Copy out the full listing exactly, omitting any picture it contains.

--- AVAILABLE DATA Enclosed Below ---

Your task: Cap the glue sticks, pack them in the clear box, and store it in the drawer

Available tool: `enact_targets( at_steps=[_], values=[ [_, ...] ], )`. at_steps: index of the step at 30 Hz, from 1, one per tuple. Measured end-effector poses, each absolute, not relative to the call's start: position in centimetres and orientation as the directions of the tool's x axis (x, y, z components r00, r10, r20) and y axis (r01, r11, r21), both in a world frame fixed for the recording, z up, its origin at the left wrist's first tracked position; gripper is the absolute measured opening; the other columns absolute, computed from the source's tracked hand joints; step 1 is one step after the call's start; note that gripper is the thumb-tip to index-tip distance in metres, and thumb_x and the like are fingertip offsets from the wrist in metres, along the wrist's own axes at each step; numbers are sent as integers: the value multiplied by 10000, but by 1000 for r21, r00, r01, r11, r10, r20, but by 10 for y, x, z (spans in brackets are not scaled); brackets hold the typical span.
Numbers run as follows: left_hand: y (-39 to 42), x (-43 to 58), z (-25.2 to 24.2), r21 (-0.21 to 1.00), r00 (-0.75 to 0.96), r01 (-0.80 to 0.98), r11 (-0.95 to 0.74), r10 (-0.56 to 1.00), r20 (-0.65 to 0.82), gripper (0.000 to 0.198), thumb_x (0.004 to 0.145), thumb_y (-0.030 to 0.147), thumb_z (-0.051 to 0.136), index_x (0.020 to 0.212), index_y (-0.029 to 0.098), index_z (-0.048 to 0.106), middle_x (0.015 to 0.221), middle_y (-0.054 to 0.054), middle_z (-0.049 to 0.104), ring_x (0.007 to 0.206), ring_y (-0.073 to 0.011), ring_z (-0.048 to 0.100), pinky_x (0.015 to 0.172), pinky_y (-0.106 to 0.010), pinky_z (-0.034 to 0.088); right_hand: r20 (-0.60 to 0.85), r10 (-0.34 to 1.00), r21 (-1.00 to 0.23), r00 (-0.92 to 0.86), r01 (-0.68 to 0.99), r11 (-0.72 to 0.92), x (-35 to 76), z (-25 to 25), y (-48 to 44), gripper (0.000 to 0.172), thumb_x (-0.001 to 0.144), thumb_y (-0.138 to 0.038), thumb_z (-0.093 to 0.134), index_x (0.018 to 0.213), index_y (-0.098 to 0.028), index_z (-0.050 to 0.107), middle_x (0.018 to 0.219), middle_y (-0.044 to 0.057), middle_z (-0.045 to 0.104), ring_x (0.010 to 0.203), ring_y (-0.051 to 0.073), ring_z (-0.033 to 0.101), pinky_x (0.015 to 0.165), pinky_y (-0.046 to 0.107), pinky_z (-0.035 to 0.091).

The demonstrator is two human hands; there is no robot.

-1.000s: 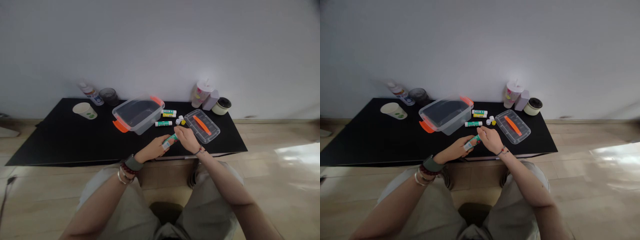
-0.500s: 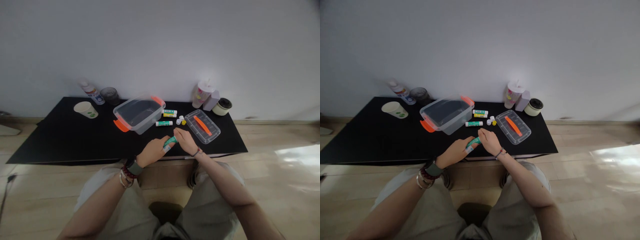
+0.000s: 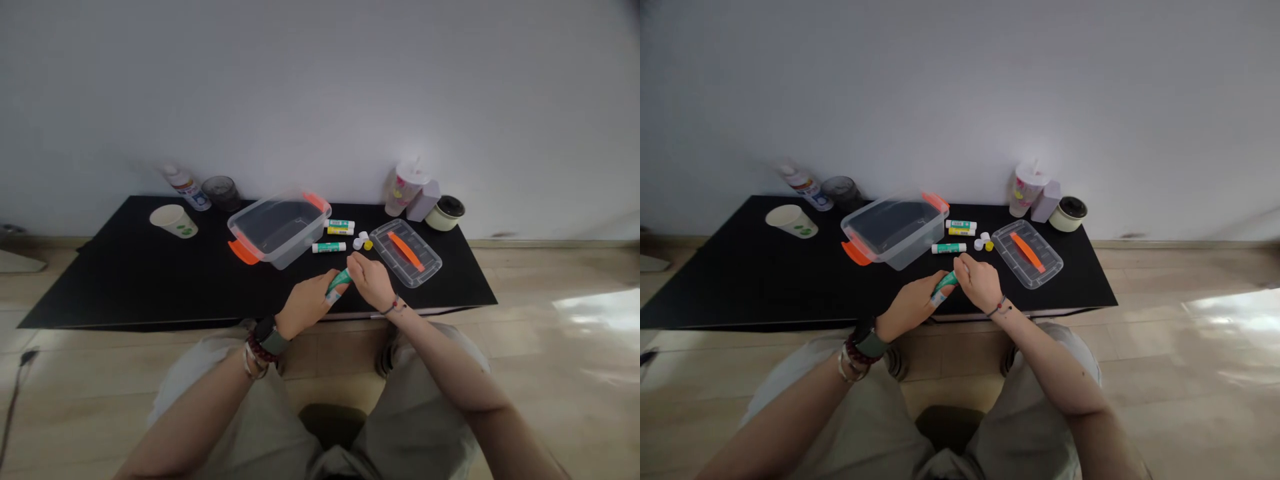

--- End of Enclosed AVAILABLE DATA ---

YOUR SOLUTION:
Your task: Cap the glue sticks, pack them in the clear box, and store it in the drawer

Available tool: `enact_targets( at_steps=[_], values=[ [_, ...] ], )`. at_steps: index of the step at 30 Hz, from 1, one per tuple. Measured end-effector poses, each absolute, not relative to the call's start: position in centimetres and orientation as the directions of the tool's x axis (x, y, z components r00, r10, r20) and y axis (r01, r11, r21), both in a world frame fixed for the recording, z up, its origin at the left wrist's first tracked position; gripper is the absolute measured opening; the other columns absolute, computed from the source's tracked hand joints; step 1 is one step after the call's start; note that gripper is the thumb-tip to index-tip distance in metres, and thumb_x and the like are fingertip offsets from the wrist in metres, along the wrist's own axes at each step; numbers are sent as integers: the value multiplied by 10000, but by 1000 for r21, r00, r01, r11, r10, r20, but by 10 for y, x, z (spans in brackets are not scaled); brackets hold the typical span.
Numbers run as follows: left_hand: y (-39 to 42), x (-43 to 58), z (-25.2 to 24.2), r21 (-0.21 to 1.00), r00 (-0.75 to 0.96), r01 (-0.80 to 0.98), r11 (-0.95 to 0.74), r10 (-0.56 to 1.00), r20 (-0.65 to 0.82), gripper (0.000 to 0.198), thumb_x (0.004 to 0.145), thumb_y (-0.030 to 0.147), thumb_z (-0.051 to 0.136), index_x (0.020 to 0.212), index_y (-0.029 to 0.098), index_z (-0.048 to 0.106), middle_x (0.015 to 0.221), middle_y (-0.054 to 0.054), middle_z (-0.049 to 0.104), ring_x (0.007 to 0.206), ring_y (-0.073 to 0.011), ring_z (-0.048 to 0.100), pinky_x (0.015 to 0.172), pinky_y (-0.106 to 0.010), pinky_z (-0.034 to 0.088); right_hand: r20 (-0.60 to 0.85), r10 (-0.34 to 1.00), r21 (-1.00 to 0.23), r00 (-0.92 to 0.86), r01 (-0.68 to 0.99), r11 (-0.72 to 0.92), x (-35 to 76), z (-25 to 25), y (-48 to 44), gripper (0.000 to 0.172), thumb_x (-0.001 to 0.144), thumb_y (-0.138 to 0.038), thumb_z (-0.093 to 0.134), index_x (0.018 to 0.213), index_y (-0.098 to 0.028), index_z (-0.050 to 0.107), middle_x (0.018 to 0.219), middle_y (-0.044 to 0.057), middle_z (-0.045 to 0.104), ring_x (0.010 to 0.203), ring_y (-0.051 to 0.073), ring_z (-0.033 to 0.101), pinky_x (0.015 to 0.165), pinky_y (-0.046 to 0.107), pinky_z (-0.035 to 0.091).

The demonstrator is two human hands; there is no robot.

-1.000s: 
-0.500s: 
+0.000s: 

This finishes the exercise.